Operators have noticed differences in the yield from our batch process [g/L] depending on the raw material supplier. You've collected data from the last 12 batches and coded the data from the city and country of origin::

# 1 = València, Spain # 2 = Luxembourg, Luxembourg # 3 = Utrecht, Netherlands

country <- c(3, 2, 1, 3, 1, 1, 2, 2, 2, 1, 3, 3) yield <- c(72.9, 69.3, 70.8, 79.1, 66.3, 73.3, 65.1, 66.5, 54.9, 74.7, 80.8, 79.3)

Build a linear model that predicts the yield from the country of origin. Make sure you reassign the ``country`` variable as follows::

country <- as.factor(country)

before you use it in the model (and understand what the ``as.factor(...)`` function does).

#. Interpret the ``Intercept`` term, the ``country2`` slope coefficient and the ``country3`` slope coefficient in your written answer. If you haven't yet discovered and used the ``model.matrix(...)`` command, you will need it here.

#. What have you learned from this model?

#. Is what you have learned still valid when you consider the 95% confidence intervals for the slope coefficients? Explain clearly in your answer.


.. question:: :grading: 5

In a previous assignment you compared the ``TK104`` reactor to the ``TK105`` using the `Brittleness Index dataset <http://datasets.connectmv.com/info/brittleness-index>`_.
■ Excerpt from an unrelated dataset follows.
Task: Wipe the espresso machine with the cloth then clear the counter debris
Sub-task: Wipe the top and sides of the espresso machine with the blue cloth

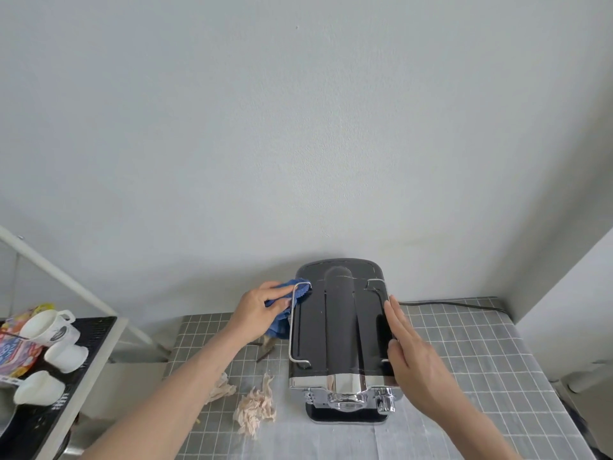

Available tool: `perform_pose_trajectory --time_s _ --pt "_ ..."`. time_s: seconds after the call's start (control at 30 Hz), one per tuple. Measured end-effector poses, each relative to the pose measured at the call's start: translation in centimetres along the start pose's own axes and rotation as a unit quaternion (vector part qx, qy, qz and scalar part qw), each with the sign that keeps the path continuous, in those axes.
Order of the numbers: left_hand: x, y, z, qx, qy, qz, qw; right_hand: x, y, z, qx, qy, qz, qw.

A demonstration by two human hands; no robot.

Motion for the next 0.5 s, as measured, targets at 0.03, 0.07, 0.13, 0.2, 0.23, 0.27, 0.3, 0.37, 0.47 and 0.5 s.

#. Repeat the confidence interval calculation for the comparison between the ``TK104`` and ``TK105`` reactors, assuming the variances can be pooled. Report your answer as:

.. math::

\text{LB} \leq \mu_{105} - \mu_{104} \leq \text{UB}

#. Now build a linear model that uses a single integer variable coded as ``1`` when running the batch in ``TK105``, and coded as ``0`` when running the batch in ``TK104``. The :math:`y`-variable is the brittleness index value.

Prove to yourself that you get the same confidence interval for the integer variable, as you do with the regular confidence interval in the first part of the question. Make sure you can explain why this is the case.


.. question:: :grading: 6

#. Using the data from the previous question, code the integer variable in the linear model as ``0`` when running the batch in ``TK105``, and code it as ``1`` when running the batch in ``TK104``. The :math:`y`-variable is the brittleness index value. Report the slope coefficient and confidence interval. (*This question is mostly a repeat of the previous one*).

#. Now code the integer variable in the linear model as ``1`` when running the batch in ``TK105``, and code it as ``2`` when running the batch in ``TK104``. The :math:`y`-variable is the brittleness index value. Report the slope coefficient and confidence interval. How do the answers compare? Explain any differences or similarities you observe.

#. Now code the integer variable in the linear model as ``-1`` when running the batch in ``TK105``, and code it as ``+1`` when running the batch in ``TK104``. The :math:`y`-variable is the brittleness index value. Report the slope coefficient and confidence interval. How do the answers compare? Explain any differences or similarities you observe.


</rst>